Read more about Dr. Steinemann's research



Chemical Sensitivity Bibliography

Our efforts to raise awareness about chemical sensitivity include the distribution of a six-page selected bibliography of studies and articles on chemical sensitivity published in peer-reviewed journals. The amount of solid research on this subject is expanding each year, and we believe it is important to alert physicians and researchers to scientific information on this condition that is as yet not always recognized or understood. One of our goals in distributing this list is to stimulate other scientists to consider launching research studies in this field.

Click here for the Selected Bibliography of Research Articles.



Quick Environmental Exposure and Sensitivity Inventory Questionnaire

The Chemical Sensitivity Foundation is working to encourage research to further validate the existence of multiple chemical sensitivity (MCS). Such further validation will almost certainly be necessary to stimulate governmental and academic institutions, which have large amounts of research money available, to study a wide range of issues related to chemical sensitivity, including its origins, mechanisms, and most effective treatments. Studies involving sick Gulf War veterans may suggest useful directions because almost all the ill veterans now have chemical sensitivity. In a study published in the Journal of the American Medical Association, a team of researchers at the University of Texas Southwestern Medical Center in Dallas led by Dr.
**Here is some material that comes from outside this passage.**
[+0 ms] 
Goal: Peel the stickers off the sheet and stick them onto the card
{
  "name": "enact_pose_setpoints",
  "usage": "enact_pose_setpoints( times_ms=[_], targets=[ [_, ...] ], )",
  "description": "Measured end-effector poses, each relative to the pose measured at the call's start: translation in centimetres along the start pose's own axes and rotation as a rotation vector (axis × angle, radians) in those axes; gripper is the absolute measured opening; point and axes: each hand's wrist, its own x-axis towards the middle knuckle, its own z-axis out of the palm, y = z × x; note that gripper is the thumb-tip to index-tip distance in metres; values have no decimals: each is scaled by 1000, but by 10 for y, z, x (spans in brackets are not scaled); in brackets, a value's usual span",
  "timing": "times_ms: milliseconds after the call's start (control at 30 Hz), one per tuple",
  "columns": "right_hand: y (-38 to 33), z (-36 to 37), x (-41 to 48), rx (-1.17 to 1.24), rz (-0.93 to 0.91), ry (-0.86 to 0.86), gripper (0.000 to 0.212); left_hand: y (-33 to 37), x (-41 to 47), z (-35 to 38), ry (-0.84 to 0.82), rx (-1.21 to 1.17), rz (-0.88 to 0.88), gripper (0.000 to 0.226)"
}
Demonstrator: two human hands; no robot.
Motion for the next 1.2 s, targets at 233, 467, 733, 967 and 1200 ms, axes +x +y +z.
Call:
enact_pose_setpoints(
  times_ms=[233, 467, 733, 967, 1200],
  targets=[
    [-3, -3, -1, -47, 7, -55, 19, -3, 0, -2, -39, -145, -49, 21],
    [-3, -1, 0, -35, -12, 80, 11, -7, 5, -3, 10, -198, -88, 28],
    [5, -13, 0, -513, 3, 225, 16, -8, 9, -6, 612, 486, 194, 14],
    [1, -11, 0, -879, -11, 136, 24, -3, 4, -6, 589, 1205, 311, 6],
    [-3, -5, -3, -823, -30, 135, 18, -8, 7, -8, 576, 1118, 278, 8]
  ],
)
Robert Haley showed that ill Gulf War veterans are deficient in one of the PON-Q enzymes, an enzyme that helps metabolize certain toxic chemicals. A Canadian team headed by a professor of epidemiology at the University of Toronto has recently found this enzyme and others to be deficient in a group of MCS patients.

One useful tool for researchers, physicians, and patients has been the screening questionnaire called QEESI, Quick Environmental Exposure and Sensitivity Inventory V-1, that was developed by Claudia Miller, M.D., of the University of Texas Health Science Center in San Antonio, Texas.

Click here for a copy of the QEESI questionnaire, which is useful for evaluating a person’s level of chemical sensitivity or intolerance.



HUD Considers Multiple Chemical Sensitivity to be a Disability

Another goal of the Foundation is to call attention to the housing problems faced by those with multiple chemical sensitivity. There is a great need for housing that is constructed, remodeled, or furnished in such a way as to minimize the use of building materials and furnishings that contain and release formaldehyde and other toxic chemicals that can cause severe problems for the chemically sensitive. We also believe that it is important to educate landlords about the effects that their pest-control or cleaning chemicals can have on the chemically sensitive. In 2004 the Foundation provided seed money to produce a DVD to raise awareness about chemical sensitivity among landlords serving renters receiving funds from programs of the U.S. Department of Housing and Urban Development (HUD). This DVD contains an introduction from Bennie Howard, then Acting Deputy Director for the Office of Disabilities at HUD, in which he stated that HUD considers multiple chemical sensitivity to be a disability under the Fair Housing Act and the Americans with Disabilities Act.

Click here to read Bennie Howard's complete statement, a portion of which appears in Chemical Sensitivity: A 15-Minute Introduction.



Ground Zero and Multiple Chemical Sensitivity

The Chemical Sensitivity Foundation has engaged in various activities to investigate and help publicize the probable connection between multiple chemical sensitivity and the adverse health effects being experienced by those living or working near the World Trade Center, who were exposed to an unprecedented mixture of potentially toxic chemicals after the collapse of the World Trade Center Towers. We believe that knowledge about this potential chemical sensitivity connection will help ill New Yorkers reduce their symptoms. By raising public awareness that exposure to a chemical soup like that encountered near Ground Zero can cause long-term health problems, including sensitivity to everyday chemicals, we hope that in the future public officials will be less cavalier about the risks involved in exposure to toxic chemicals.